Auto-kerning was not available until the computer age and Adobe postscript fonts entered the scene around 1980. At first, computers opened the world of typography to consumers who had no knowledge of graphic arts or type characteristics. There was a learning curve for consumers to understand typography and for typesetters to learn about computers and software. As software improved and the Internet aided learning, the artistic qualities of type selection and kerning returned.

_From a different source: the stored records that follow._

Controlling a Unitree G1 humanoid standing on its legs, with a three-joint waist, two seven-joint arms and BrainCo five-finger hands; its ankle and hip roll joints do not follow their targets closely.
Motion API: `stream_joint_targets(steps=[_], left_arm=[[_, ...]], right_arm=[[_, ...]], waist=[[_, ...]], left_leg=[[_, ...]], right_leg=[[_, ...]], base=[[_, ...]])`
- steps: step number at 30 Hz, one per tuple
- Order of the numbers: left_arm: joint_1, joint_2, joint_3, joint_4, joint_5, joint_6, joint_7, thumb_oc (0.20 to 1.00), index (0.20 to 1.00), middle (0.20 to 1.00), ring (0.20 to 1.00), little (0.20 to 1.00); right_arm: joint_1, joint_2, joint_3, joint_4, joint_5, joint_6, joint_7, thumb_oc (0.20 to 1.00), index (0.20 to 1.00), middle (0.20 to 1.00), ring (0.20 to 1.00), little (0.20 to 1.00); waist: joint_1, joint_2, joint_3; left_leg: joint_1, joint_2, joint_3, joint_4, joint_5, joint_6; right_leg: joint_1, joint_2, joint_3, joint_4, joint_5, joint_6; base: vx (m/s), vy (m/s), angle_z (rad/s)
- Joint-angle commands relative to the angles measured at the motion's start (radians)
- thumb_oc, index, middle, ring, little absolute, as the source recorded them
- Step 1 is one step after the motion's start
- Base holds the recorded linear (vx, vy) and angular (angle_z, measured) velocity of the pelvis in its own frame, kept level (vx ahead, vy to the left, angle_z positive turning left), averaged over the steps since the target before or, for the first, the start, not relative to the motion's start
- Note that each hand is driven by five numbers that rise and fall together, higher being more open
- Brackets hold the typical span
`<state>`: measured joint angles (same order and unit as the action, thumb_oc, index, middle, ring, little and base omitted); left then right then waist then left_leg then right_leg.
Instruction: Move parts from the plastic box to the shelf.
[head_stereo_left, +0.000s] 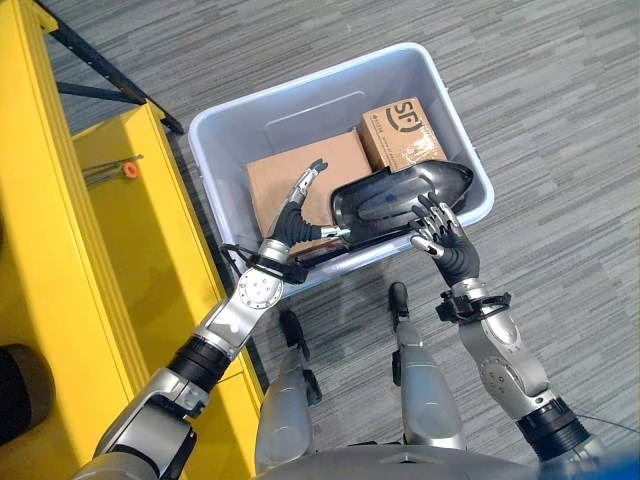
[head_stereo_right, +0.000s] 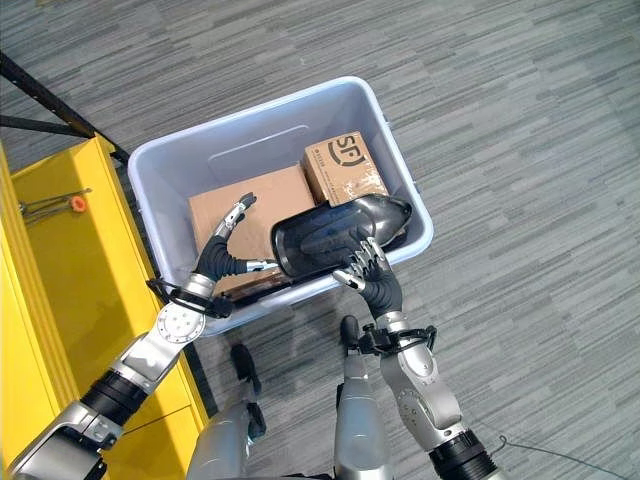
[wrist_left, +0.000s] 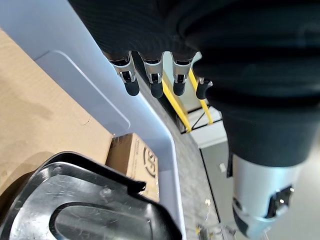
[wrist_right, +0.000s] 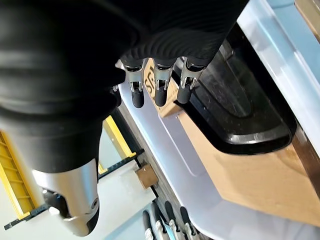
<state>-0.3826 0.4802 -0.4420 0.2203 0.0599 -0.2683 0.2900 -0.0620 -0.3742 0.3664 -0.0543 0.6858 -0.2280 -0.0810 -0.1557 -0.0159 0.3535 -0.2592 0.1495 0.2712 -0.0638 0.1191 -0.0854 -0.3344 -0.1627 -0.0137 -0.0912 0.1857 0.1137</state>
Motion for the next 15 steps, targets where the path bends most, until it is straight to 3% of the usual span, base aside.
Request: stream_joint_targets(steps=[1,15], left_arm=[[-0.058,0.020,-0.006,0.040,0.046,-0.031,0.037,1.000,1.000,1.000,1.000,1.000],[-0.167,0.027,0.007,0.138,0.079,-0.010,0.101,1.000,1.000,1.000,1.000,1.000]], right_arm=[[0.009,-0.013,-0.014,-0.088,0.026,-0.076,0.023,1.000,1.000,1.000,1.000,1.000],[0.028,-0.036,-0.022,-0.117,0.030,-0.089,0.030,1.000,1.000,1.000,1.000,1.000]], waist=[[-0.006,-0.033,-0.035],[-0.044,-0.030,-0.013]], left_leg=[[-0.007,0.066,-0.028,0.107,-0.072,-0.034],[-0.010,0.075,0.012,0.091,-0.058,-0.045]], right_leg=[[0.007,-0.036,0.053,0.025,-0.086,0.045],[-0.038,-0.018,0.095,0.026,-0.073,0.046]], base=[[-0.01,0.001,-0.05],[-0.01,-0.003,-0.11]])
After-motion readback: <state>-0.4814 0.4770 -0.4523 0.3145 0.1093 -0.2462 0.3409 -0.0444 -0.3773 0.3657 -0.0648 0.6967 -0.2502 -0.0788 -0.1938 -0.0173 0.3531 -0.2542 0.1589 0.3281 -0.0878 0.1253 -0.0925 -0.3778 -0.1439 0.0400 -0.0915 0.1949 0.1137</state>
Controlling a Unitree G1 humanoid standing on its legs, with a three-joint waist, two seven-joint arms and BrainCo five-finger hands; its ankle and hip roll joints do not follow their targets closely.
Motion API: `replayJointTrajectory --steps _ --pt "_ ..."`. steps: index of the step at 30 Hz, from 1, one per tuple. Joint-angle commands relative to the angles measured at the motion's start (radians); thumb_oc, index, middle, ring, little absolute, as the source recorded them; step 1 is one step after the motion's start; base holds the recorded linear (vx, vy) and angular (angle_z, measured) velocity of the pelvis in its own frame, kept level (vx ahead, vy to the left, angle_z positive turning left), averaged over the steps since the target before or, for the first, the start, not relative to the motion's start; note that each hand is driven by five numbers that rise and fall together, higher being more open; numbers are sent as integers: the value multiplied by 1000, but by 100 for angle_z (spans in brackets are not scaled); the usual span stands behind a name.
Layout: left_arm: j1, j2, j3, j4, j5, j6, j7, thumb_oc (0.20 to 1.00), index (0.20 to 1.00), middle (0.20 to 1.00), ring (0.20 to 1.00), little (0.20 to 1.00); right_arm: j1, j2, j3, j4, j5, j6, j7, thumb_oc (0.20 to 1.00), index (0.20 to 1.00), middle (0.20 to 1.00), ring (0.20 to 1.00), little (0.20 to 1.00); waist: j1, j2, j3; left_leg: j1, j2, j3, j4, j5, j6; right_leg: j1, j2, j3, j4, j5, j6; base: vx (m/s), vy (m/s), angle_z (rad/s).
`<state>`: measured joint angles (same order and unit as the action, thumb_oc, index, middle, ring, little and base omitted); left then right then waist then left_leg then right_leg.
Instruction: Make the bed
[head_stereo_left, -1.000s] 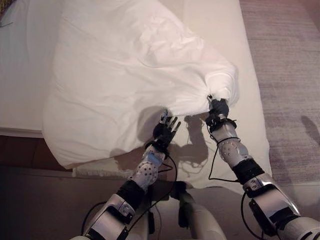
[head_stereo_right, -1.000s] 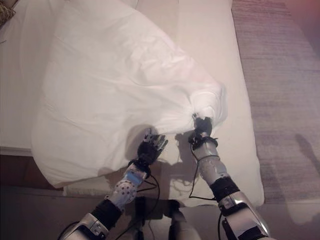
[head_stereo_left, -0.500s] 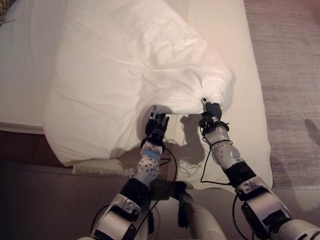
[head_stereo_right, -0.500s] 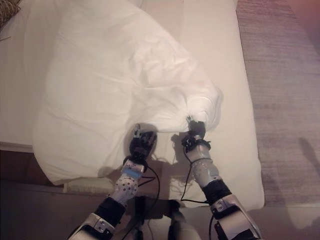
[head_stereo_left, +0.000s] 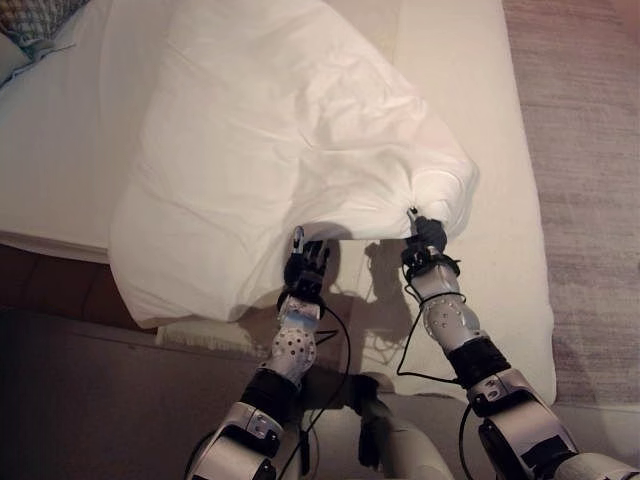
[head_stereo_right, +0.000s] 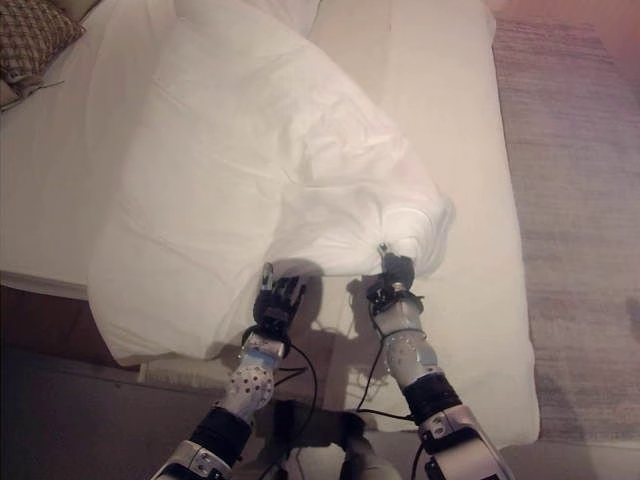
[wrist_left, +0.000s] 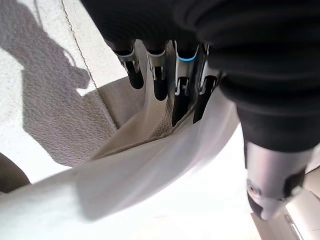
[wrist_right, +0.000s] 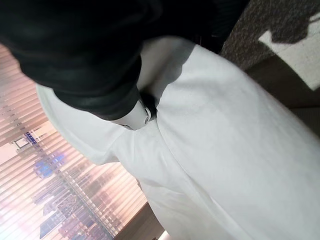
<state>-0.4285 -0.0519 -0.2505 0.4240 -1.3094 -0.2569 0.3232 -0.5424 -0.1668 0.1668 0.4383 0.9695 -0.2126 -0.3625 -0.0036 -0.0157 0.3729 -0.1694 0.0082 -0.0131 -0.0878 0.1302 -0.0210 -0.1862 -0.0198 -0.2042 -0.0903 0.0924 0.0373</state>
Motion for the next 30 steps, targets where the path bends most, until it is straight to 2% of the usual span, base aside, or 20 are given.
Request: replayJointTrajectory --steps 1,10,13,18,21,25,30 --pt "37 127 257 37 18 -190 26 1000 1000 1000 1000 1000 71 -99 -215 -25 -84 -181 -102 200 200 200 200 200 19 -40 -124 14 -54 25 1 -62 -30 -8 -38 18 79 1 74 13 -7 11" --pt "34 149 341 53 8 -218 59 1000 1000 1000 1000 1000 103 -103 -345 -59 -80 -246 -190 200 200 200 200 200 6 -31 -131 15 -54 17 1 -69 -30 -12 -40 9 90 -11 76 16 -4 6" --pt "31 149 345 54 5 -221 62 1000 1000 1000 1000 1000 104 -103 -354 -62 -72 -256 -199 200 200 200 200 200 5 -29 -132 15 -54 17 1 -69 -30 -15 -40 10 93 -12 76 0 0 0" --pt "29 149 357 72 -7 -214 65 1000 1000 1000 1000 1000 95 -108 -424 -87 -22 -322 -230 200 200 200 200 200 -7 -23 -132 9 -53 11 1 -70 -28 -29 -36 24 110 -21 73 0 0 0" --pt "29 151 356 80 -11 -210 63 1000 1000 1000 1000 1000 90 -119 -439 -91 -13 -337 -240 200 200 200 200 200 -15 -23 -133 5 -51 13 1 -71 -23 -39 -32 37 118 -23 71 5 3 3" --pt "30 153 345 91 -5 -195 57 1000 1000 1000 1000 1000 110 -124 -419 -101 -27 -307 -226 200 200 200 200 200 -24 -25 -131 4 -48 21 1 -72 -12 -58 -24 60 131 -24 67 4 6 -1" --pt "19 160 284 89 15 -144 45 1000 1000 1000 1000 1000 179 -77 -332 -152 3 -250 -147 200 200 200 200 200 -34 -27 -123 -7 -47 36 1 -68 -4 -81 -14 85 136 -19 65 -10 10 -12"
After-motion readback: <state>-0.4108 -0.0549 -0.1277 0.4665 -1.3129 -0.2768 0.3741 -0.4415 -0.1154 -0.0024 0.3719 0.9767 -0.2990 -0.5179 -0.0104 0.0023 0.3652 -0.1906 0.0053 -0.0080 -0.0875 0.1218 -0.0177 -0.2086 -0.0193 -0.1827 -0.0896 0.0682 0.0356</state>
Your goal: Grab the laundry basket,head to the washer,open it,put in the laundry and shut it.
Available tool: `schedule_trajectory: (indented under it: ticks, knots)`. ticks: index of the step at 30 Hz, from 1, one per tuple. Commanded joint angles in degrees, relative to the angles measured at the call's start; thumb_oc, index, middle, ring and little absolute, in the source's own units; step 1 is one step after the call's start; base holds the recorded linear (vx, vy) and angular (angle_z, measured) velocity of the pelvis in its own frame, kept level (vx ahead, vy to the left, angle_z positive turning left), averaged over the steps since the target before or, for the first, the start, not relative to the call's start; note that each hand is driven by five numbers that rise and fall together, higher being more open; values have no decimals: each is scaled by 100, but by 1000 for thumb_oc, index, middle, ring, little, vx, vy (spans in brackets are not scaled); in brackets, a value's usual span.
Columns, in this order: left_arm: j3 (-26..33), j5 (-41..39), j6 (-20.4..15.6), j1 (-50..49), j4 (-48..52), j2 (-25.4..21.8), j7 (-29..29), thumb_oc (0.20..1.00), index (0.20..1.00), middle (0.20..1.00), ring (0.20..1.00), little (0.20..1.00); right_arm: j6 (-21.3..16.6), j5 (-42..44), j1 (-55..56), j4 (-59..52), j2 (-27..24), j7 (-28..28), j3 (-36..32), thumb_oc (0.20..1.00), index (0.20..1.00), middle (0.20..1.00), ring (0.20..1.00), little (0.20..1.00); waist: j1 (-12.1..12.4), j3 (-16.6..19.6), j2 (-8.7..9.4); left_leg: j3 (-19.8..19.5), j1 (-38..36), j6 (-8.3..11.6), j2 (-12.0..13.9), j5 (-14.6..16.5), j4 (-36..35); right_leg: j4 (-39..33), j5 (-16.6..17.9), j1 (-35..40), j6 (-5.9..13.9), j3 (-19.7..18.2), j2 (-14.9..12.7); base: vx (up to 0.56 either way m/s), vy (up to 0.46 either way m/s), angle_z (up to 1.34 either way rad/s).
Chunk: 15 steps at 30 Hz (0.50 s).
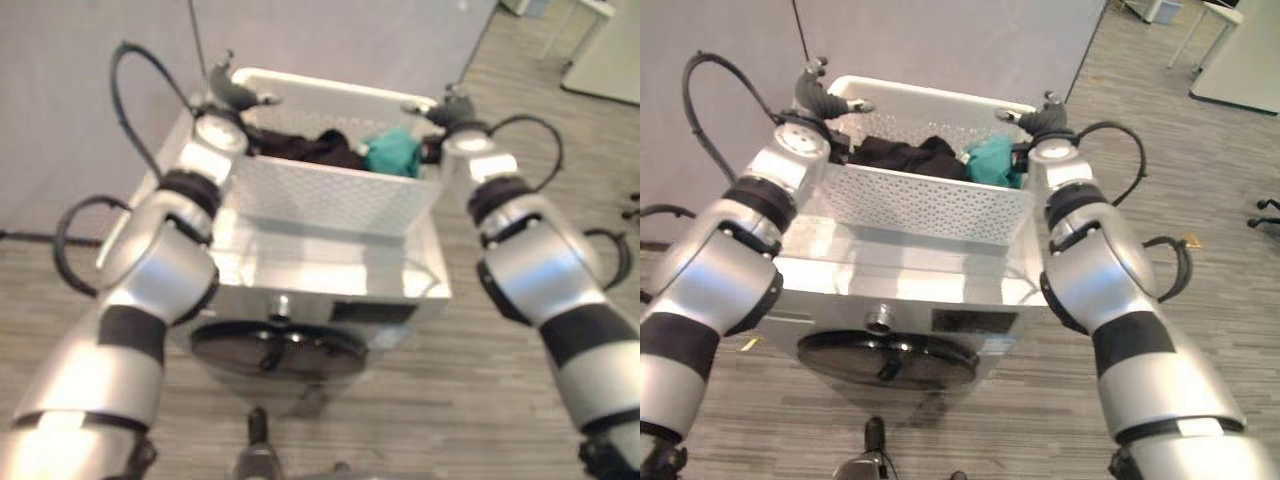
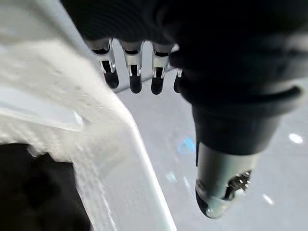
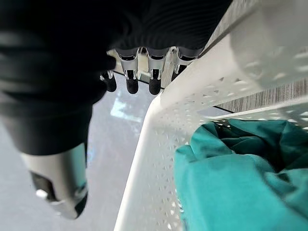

Understanding Kerning Pairs

Kerning pairs

Now we know what kerning is, what is a kerning pair? A kerning pair is two letters that don’t nest well using standard spacing. One reason for poor fit is that auto-kerning generally spaces for capitals preceded by a word space and followed by a lower-case character. Although that’s the most common use, all-caps may be used. Adobe provides a list of the standard 283 kerning pairs from the AFM file of a Roman OpenType Font. Some font developers include as many as 4,000 kerning pairs for headline or decorative fonts likely to be used in large sizes.

The pre-set adjustment of kerning pairs in fonts can be permanently changed using font editing software such as Fontographer or FontCreator. FontForge is a free alternative to consider. However, if you send a file to another viewer, you will need to embed your customized fonts to lock-in the same kerning. For small amounts of text, such as a headline, manual kerning techniques may be faster.

Some software doesn’t recognize the auto-kerning features of type fonts. Word processors space type without kerning and Microsoft Word supports auto-kerning for True Type fonts but not Type 1 fonts. Consult your software documentation and tutorials to learn their kerning options.

Auto-Kerning Enters The World-Wide Web

I’m betting that all graphic designers have experienced disappointment when the appearance of their work changes on websites viewed with different platforms and browsers. It may seem pointless to be concerned with kerning of type, even big type, for a website. But a new code for Cascading Style Sheets (CSS) makes instant improvement in kerning for Safari, Webkit and Firefox browsers. Insert the code: text-rendering: optimizeLegibility; and watch the magical transformation of your online text. Sorry Internet-Explorer users… Macs win big on this one. Hopefully a future release will activate this feature for Windows users.